Он сам удивился, как легко ему оказалось выговорить это, словами назвать эту истину – истину страшной своей вины. Наверное, Машины глаза обладали тем же свойством, что и воздух в Кань-сюр-Мер. Мир, увиденный через них, представал пронзительным в своей естественности и чистоте.
– А почему ты их увез? – снова спросила она.
Похоже, у нее накопилось к нему много вопросов.
– Потому что понимал, что Францию захватят фашисты, – ответил Луговской. – И не хотел жить под их сапогами. И тем более не хотел, чтобы жила моя семья.
– Я понимаю, – кивнула Маша. – Фашисты убивали даже маленьких детей. Они убили всю семью на ферме Тибо – знаешь, на той, что недалеко от замка Гримальди? Мне мама рассказывала.
Она махнула рукой, показывая на холмы. Средневековый замок Гримальди причудливой громадой темнел над городком.
– Я знал, что Францию они захватят, – сказал Луговской. – И точно так же знал, что они никогда не захватят Россию.
– Почему ты так знал?
В ее воздушных глазах плеснулось уже не удивление даже, а настоящее изумление.
– Это трудно объяснить в двух словах. – Луговской улыбнулся дочкиным глазам. – Для этого надо знать Россию.
– Ну да, я ведь знаю только язык.
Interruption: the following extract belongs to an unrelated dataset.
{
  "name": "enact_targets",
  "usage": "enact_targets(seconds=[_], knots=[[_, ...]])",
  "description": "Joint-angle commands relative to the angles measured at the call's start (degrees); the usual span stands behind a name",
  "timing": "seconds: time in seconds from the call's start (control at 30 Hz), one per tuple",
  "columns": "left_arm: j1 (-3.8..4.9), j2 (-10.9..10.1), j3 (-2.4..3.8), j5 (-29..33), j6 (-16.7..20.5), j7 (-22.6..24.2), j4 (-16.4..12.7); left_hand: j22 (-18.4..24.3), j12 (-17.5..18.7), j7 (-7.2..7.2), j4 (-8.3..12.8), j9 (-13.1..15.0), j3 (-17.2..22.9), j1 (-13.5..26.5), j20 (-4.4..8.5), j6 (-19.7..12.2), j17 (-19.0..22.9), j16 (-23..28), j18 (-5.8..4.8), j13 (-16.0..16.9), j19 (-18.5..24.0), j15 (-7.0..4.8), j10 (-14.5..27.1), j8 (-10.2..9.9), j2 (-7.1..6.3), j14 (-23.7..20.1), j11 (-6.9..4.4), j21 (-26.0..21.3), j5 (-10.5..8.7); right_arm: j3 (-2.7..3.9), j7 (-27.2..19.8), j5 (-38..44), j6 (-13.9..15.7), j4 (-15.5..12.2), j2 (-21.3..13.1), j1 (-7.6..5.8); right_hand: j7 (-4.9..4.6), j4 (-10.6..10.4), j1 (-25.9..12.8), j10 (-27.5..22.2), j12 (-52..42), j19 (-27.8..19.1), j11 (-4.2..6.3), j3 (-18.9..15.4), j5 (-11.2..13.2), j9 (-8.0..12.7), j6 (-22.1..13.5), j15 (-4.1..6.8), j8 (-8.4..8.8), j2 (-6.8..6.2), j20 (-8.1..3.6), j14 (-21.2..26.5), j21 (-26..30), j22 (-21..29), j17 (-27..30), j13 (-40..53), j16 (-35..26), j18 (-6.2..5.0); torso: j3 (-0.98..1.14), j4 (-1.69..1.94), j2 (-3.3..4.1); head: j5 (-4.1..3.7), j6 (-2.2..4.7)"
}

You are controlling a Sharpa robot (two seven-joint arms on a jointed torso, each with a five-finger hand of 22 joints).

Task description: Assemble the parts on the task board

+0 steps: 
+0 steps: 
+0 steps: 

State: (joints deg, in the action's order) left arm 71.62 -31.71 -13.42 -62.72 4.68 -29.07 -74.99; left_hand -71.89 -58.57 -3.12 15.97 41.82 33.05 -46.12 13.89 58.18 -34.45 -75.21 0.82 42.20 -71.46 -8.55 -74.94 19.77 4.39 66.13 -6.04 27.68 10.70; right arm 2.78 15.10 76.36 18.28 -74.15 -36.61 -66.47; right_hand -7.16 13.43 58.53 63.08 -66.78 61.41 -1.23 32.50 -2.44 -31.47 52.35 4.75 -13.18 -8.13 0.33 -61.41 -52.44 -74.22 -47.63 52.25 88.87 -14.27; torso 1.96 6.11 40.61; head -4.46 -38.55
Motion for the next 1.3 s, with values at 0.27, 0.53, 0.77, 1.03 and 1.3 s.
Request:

Этого мало, – кивнула она.
Луговской с самого Машиного рождения разговаривал с нею по-русски, и язык она действительно знала. Хотя и грассировала, и иногда подчиняла свою речь французским правилам. И интонация у нее оставалась французской, со взлетом в конце каждой фразы, даже когда она говорила по-русски.
– Я уехал из Франции в Россию, то есть в СССР, перед войной и увез семью, – продолжал он. – Мне казалось, я их спасаю. А получилось, что я заманил их в ловушку, из которой к тому же сам ускользнул.
– Но ведь ты не ускользнул! Ведь ты не хотел, чтобы тебя взяли в плен на войне! – воскликнула Маша. – И ты же не виноват, что тебя освободили, что тебя отправили во Францию!
– Объективно это так. Но моя семья осталась там. И может быть, их кости лежат сейчас где-нибудь в вечной мерзлоте под Норильском. Если бы я не проявил непростительную наивность, а вернее, чудовищную глупость, то Нина и Таня были бы сейчас во Франции и со мной.
Наверное, жестоко было говорить об этом с ребенком. И что значит – «они были бы со мной»? А где была бы в таком случае она, Маша?